Я пересек Рыночную площадь, прошел по мосту (вода в узкой протоке все та же, до ужаса черная — сколько же снов о Падении разыгрывалось именно здесь!), миновал сумрачный дом, где когда-то жил, оскальзываясь, поднялся в гору — к церкви. Лиственницы и тисы стояли белые, торжественные, готовые поведать свои сказки. В церкви уже горел свет, но я остановился в снегу, глядя на огни городка, а видел среди деревьев себя самого: я бегу на лыжах и вдруг падаю, и снег забивается меж носками и кальсонами. Вон там внизу — балкон. А там — гостиница. Столько лет прошло, и все-таки: то же самое мгновение, та же самая жизнь. Та же неотвратимость.

Созидательная смерть…

* * *

Когда я повернулся, намереваясь пройти к могилам, за моей спиной стоял Эгиль Эспинг с деревянной лопатой в руках, смотрел на меня. Был он в черном пальто, в темных брюках. Голова не покрыта, сальные волосы зачесаны назад, по давней привычке.

— Никак ты, Виктор? Вернулся, значит. Я читал в газете.

— Угу.

— Н-да, в люди вышел. Я и по телевизору тебя как-то раз видал. Жизнь, она с людьми по-разному обходится. Много лет прошло с тех пор, как мы вместе работали.

Я сглотнул, чувствуя себя предателем.

— Да лет тридцать, не меньше.

— Тридцать один, — сказал Эгиль Эспинг. — Ты уволился в августе. Я ведь ненароком пришел сюда аккурат в одно время с тобой. Но для меня все тем и кончилось. Кофейку хочешь?

— Да не знаю.

— Время-то у тебя пока есть. Муторная штука — управлять этакой прорвой народу, а? Хотя это небось в роду. Кажись, папаша твой все и затеял? Он ведь был твой папаша, верно?

— Угу.

— Надо маленько снег разгрести. Через двадцать минут аккурат и начнете. Незачем людям полы в церкви гваздать.

Лето в тот год выдалось хмурое, мы присматривали за могилами, подстригали кусты, расчищали и рыхлили граблями дорожки и, сидя в сарайчике, от которого теперь и следа не осталось, судачили о покойниках, несякнущим потоком прибывавших в морг. Это было последнее лето перед нашим отъездом. Эспинг провел меня к новому приходскому дому и отворил дверь подвала.

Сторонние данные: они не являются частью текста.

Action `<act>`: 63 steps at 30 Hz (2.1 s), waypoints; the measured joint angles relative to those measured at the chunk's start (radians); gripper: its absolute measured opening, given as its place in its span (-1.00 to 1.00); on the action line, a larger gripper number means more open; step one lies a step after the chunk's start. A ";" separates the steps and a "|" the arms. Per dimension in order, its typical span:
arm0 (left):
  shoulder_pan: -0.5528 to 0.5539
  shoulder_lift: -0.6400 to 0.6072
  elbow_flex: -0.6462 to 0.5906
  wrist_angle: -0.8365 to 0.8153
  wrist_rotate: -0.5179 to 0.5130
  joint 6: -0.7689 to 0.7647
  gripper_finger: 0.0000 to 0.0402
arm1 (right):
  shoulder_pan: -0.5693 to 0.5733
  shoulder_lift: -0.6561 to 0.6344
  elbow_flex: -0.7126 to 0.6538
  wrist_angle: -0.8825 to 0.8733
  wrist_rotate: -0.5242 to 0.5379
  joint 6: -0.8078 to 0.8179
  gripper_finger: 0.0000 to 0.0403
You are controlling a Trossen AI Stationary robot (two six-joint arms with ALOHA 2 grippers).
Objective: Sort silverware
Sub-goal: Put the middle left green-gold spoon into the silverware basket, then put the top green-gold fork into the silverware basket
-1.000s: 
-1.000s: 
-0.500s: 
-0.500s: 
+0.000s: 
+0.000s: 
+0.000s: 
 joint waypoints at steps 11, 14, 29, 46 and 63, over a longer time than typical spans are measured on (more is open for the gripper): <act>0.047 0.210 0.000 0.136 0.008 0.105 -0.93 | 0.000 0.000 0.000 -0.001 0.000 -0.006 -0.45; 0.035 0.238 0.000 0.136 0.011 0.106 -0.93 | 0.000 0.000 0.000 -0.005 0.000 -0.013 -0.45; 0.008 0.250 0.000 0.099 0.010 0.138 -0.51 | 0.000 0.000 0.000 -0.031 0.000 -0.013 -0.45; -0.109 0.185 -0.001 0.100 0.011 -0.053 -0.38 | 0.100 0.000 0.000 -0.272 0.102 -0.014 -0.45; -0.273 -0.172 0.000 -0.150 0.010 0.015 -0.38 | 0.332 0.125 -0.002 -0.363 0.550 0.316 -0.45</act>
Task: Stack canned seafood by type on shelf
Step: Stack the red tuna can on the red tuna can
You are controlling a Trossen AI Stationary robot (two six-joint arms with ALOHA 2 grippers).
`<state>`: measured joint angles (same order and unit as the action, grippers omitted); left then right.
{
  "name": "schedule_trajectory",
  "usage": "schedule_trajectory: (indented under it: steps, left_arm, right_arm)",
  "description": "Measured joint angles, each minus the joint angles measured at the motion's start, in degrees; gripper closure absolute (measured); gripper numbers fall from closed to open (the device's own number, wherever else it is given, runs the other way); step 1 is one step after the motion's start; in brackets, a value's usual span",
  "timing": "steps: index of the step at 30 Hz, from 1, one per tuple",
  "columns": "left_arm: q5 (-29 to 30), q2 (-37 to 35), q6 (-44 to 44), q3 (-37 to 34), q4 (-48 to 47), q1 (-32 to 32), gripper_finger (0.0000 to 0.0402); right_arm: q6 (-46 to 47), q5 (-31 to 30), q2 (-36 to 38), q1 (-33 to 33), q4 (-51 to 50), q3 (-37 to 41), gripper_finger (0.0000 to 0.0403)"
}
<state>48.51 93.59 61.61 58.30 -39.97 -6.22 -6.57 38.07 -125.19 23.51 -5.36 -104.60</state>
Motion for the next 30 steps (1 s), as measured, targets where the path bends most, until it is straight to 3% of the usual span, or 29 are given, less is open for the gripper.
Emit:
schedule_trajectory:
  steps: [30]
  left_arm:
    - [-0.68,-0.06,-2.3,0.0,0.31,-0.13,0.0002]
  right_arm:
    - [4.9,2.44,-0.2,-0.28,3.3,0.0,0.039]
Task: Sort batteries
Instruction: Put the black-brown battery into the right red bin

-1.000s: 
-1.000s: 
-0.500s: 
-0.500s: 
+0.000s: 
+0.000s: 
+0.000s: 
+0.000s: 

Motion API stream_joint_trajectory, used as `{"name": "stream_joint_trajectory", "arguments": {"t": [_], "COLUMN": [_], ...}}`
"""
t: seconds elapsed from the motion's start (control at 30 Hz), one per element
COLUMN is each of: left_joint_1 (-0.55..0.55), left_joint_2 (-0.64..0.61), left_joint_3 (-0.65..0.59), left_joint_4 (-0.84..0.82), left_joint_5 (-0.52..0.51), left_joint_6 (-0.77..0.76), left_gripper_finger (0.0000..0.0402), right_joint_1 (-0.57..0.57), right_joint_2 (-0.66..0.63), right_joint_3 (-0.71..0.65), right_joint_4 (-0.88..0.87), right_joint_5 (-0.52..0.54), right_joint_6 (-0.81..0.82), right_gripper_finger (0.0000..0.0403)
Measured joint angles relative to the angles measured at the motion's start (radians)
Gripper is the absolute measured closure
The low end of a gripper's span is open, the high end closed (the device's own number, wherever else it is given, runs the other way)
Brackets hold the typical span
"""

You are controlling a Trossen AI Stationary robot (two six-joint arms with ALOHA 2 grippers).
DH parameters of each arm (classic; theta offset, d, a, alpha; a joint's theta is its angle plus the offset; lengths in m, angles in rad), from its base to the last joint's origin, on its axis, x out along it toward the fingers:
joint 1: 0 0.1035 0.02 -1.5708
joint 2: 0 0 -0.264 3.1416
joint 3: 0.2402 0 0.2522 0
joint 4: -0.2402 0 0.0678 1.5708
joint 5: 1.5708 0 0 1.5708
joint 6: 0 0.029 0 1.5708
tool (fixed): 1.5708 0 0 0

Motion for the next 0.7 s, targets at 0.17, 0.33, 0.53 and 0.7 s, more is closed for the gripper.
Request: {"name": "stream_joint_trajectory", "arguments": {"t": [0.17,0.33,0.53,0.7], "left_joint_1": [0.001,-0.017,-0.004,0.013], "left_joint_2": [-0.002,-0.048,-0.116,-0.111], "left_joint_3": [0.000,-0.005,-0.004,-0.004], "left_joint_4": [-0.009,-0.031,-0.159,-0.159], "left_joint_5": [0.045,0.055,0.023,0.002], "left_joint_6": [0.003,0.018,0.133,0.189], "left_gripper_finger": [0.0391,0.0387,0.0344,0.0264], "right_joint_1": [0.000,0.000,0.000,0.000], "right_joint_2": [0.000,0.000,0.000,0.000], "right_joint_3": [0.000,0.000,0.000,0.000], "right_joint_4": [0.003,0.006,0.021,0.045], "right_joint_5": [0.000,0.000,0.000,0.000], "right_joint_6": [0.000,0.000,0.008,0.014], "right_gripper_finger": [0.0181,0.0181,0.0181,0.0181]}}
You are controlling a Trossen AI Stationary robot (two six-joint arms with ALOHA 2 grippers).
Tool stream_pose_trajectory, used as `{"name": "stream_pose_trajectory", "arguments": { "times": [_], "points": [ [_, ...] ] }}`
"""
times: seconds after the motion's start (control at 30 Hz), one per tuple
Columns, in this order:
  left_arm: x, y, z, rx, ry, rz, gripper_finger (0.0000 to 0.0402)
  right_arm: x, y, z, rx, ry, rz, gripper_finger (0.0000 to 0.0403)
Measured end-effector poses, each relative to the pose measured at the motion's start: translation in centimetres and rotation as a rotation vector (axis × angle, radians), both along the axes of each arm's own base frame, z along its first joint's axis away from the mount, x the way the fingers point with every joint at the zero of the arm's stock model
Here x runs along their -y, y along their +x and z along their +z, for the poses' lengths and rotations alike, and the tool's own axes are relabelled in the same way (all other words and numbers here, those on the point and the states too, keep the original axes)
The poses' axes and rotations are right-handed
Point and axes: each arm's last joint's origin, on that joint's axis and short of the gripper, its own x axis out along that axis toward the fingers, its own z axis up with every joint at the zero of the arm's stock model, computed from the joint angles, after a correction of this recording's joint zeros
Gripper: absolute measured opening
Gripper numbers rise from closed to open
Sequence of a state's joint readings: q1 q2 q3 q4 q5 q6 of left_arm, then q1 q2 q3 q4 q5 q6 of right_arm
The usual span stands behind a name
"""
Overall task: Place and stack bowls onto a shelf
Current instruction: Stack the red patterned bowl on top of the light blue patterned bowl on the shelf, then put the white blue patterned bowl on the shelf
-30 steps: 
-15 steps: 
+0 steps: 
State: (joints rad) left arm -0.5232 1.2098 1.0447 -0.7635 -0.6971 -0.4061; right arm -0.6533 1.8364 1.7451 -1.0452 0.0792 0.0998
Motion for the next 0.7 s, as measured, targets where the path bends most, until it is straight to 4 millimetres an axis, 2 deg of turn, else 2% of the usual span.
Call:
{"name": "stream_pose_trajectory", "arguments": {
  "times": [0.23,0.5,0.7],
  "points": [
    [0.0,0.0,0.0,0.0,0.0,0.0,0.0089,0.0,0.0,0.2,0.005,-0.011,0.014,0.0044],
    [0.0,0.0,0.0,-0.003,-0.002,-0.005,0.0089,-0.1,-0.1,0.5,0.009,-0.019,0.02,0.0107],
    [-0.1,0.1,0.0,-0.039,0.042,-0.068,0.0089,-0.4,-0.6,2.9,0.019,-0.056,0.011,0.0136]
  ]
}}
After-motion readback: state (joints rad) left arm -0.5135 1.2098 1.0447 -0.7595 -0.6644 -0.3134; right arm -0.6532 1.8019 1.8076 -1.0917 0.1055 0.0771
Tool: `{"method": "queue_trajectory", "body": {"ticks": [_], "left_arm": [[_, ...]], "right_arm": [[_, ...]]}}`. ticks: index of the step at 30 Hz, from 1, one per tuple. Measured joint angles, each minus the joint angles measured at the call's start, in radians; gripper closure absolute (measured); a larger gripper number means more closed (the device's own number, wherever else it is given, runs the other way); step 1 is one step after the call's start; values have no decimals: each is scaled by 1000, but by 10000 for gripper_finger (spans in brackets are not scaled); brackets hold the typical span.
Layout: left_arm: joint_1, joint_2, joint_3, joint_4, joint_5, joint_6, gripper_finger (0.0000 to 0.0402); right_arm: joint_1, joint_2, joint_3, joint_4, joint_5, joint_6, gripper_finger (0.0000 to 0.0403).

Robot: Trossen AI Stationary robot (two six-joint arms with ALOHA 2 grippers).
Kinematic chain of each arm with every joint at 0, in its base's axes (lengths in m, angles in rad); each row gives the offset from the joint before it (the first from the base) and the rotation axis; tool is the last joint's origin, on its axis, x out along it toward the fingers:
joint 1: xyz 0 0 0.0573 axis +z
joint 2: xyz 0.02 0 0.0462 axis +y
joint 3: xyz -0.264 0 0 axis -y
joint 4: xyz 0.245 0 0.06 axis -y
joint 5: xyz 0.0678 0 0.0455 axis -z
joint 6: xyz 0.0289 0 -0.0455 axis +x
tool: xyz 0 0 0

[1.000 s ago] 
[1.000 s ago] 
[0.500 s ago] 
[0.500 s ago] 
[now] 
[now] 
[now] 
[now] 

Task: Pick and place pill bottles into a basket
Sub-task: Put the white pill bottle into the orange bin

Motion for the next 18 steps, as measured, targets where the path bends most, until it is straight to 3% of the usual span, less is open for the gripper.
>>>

— В старом-то сарайчике получше было, как считаешь? Тут окошки эвон как высоко, хошь не хошь на стул полезай — иначе наружу не выглянешь. Правда, и смотреть не на что. Народ завсегда один и тот же. Понятно, кроме случаев, когда ты приезжаешь. Видал, какая у нас теперь шикарная кофеварка, завсегда под парами.

Эгиль Эспинг сел на стул, расстегнул пальто, облокотился о колено, закурил сигарету. Глаза у него были усталые, нервные пальцы то и дело стряхивали пепел. Он долго размышлял о чем-то важном.

— Слышь… каково это — быть на виду?

— В каком смысле?

— Ну когда по телевизору сымают. Заправляешься маленько, а? Стопаря пропускаешь?

— Ты имеешь в виду, выпиваю ли… Нет.

— Даже для храбрости ни грамма?! — Он долго мозговал по этому поводу, потом пожал плечами, с облегчением. — Н-да, другому нипочем бы не выбиться на вид. Хотя дело-то наверняка муторное. Камеры кругом, и вообще. Небось и голышом тоже показывают, да?

— Дело муторное, это верно. Ну а у вас тут что творится?

— Работяге навроде меня рассказать нечего, сам понимаешь. Уйма народу, поди, глазеет? Ну когда голышом-то кажут?